◆ **TASK STATEMENT**
Every line below that holds the string "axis" should be copied out.

◆ **SUPPLIED DATA**

========================================

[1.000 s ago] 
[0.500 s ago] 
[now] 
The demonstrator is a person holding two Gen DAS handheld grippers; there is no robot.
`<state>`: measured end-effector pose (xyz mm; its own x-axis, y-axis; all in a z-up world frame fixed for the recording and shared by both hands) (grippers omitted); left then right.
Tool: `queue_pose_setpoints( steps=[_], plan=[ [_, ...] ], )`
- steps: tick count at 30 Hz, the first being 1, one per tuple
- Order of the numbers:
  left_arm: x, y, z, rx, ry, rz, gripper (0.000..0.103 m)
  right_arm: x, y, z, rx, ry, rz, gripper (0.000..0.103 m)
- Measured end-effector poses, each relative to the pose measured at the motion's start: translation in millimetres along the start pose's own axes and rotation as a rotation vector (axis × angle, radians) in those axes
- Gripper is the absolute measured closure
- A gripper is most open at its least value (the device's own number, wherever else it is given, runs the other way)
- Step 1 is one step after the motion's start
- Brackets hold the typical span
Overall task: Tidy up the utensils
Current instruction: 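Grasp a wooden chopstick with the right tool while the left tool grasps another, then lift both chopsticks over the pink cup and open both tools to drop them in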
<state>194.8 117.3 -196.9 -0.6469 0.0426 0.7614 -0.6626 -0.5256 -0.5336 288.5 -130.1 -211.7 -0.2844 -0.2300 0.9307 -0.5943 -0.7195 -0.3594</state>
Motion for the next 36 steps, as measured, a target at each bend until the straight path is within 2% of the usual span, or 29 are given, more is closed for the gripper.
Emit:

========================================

◆ **ANSWER TO THIS PROBLEM**
`<state>`: measured end-effector pose (xyz mm; its own x-axis, y-axis; all in a z-up world frame fixed for the recording and shared by both hands) (grippers omitted); left then right.
- Measured end-effector poses, each relative to the pose measured at the motion's start: translation in millimetres along the start pose's own axes and rotation as a rotation vector (axis × angle, radians) in those axes

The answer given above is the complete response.